It was a regular day, nothing really great about it, and there was certainly no special occasion.

I was bored, and they were free, so we though let’s step out. I decided the restaurant. It was one that we had visited a few months ago, and I basically wanted to have their Tiramisu!

The minute we reached there, we got to know that they were hosting a Karaoke night. This was new to us. We all felt a bit awkward and pressured, thinking that we might be forced to sing or something, and we didn’t want that! Anyway, we still went ahead.

Let me tell you that I can sing and pretty well. However, I’ve always been deathly afraid of being put on the spot and being asked to sing. I get extremely anxious, and my mind is flooded with all kinds of thoughts such as: “What will everyone think?” “What if I make a mistake or don’t get a note right?” “Am I looking stupid?”

My face has a history of turning beetroot red, and when I sing, I look like the saddest person in the room even though I’m singing decently well.

Hence, I have always run away from it. This is one talent of mine that I have never truly seen, appreciated, and nurtured because my fears of being judged and not being good enough always overpowered my ability and took away my focus from my experience.

“May your choices reflect your hopes, not your fears.” ~ Nelson Mandela

And I could sense all that building up inside of me that day, and it continued to escalate as my siblings started nudging me to sing. I kept avoiding until the host saw me (well, we were smart and chose to sit right in the middle of the restaurant where she could see us directly!) and came my way to hand me the mic.

Now, I had to sing.

 “One can choose to go back toward safety or forward toward growth. Growth must be chosen again and again; fear must be overcome again and again.” ~ Abraham Maslow

I also wanted to sing because I had recognised that if I give in to this voice in me that keeps scaring the life out of me, I will stay imprisoned. Even though my life wouldn’t change drastically with one song, I knew that it could change something in me that could potentially change my life.

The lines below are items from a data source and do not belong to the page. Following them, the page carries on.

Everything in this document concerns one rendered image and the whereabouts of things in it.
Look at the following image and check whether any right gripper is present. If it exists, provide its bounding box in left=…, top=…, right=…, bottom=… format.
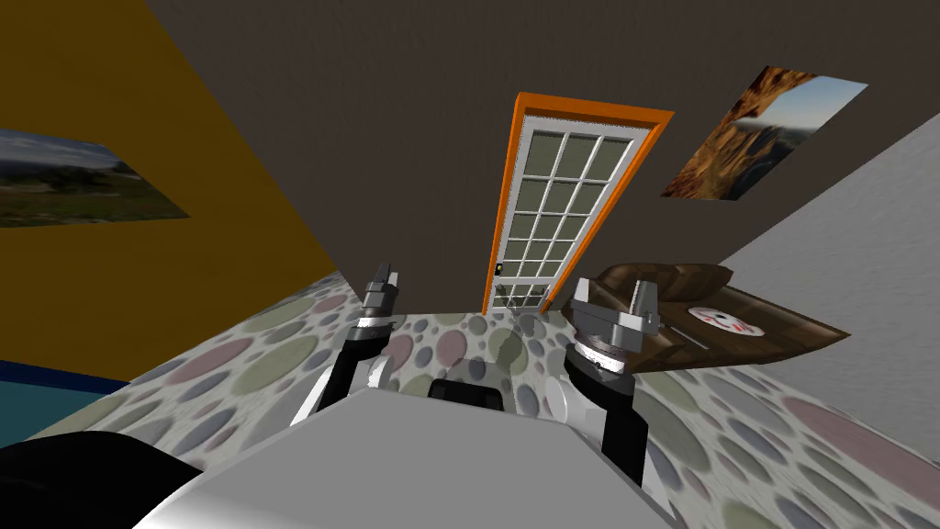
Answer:
left=570, top=276, right=663, bottom=356

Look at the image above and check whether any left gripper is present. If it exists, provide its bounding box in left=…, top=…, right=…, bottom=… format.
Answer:
left=359, top=262, right=401, bottom=322

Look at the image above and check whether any white glazed door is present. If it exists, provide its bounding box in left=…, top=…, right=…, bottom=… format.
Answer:
left=489, top=113, right=655, bottom=314

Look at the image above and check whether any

I sang three songs that night. I was scared to death in the first one. By the time the second one happened, I was more comfortable, and by the third, I was having fun!

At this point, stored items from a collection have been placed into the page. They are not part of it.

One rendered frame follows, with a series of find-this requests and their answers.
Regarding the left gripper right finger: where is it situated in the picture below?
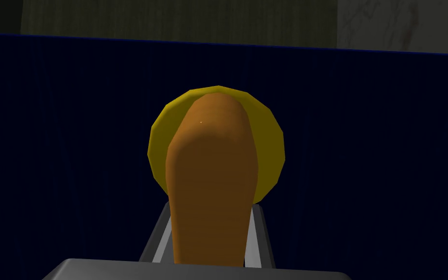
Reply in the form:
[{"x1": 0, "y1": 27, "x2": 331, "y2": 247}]
[{"x1": 244, "y1": 203, "x2": 276, "y2": 269}]

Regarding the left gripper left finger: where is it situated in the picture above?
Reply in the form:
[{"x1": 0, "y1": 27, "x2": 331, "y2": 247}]
[{"x1": 138, "y1": 201, "x2": 175, "y2": 264}]

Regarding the dark blue door leaf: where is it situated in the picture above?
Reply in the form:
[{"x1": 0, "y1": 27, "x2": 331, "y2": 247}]
[{"x1": 0, "y1": 33, "x2": 448, "y2": 280}]

“Face your fear. Even if it’s only a tiptoe outside of your comfort zone instead of a leap. Progress is progress.” ~ Anette White

By the end of it, I had even posted my singing videos on my social media to celebrate what I had discovered about myself—a sense of freedom from the fear of judgement and confidence that I’m good enough for myself.

I even went alone the second week and then again last week. I go there every week to get more and more comfortable with who I am and whatever skill, talent, calibre I have. I am making that into my me time so that I can be more relaxed in my own company, and being an introvert by nature, I actually managed to strike up a conversation with a total stranger!

Here are five more things that I’ve realised (more than ever) since I started going to that karaoke night:

1. We all live in our minds. Yes, even therapists like me because we are human beings first. Our internal reality does define our external reality, and if we want to create a meaningful, fulfilling life, we can’t do it by looking away.

2. Your comfort zone will always be comfortable, but it won’t be the place where you’ll be able to grow forever. Everything reaches a point where it doesn’t feel the same. Those are times when choices need to be made.

3. Sometimes the smallest of words and actions create the biggest shifts. This one experience has eased me more into my being. I have seen, accepted, and begun to appreciate a skill that I always ran away from. I don’t aspire to be a singer or dancer in the conventional sense, but I am an artist. I sing, dance, write, create, and whether I get up and perform on stage or not, this will always be me.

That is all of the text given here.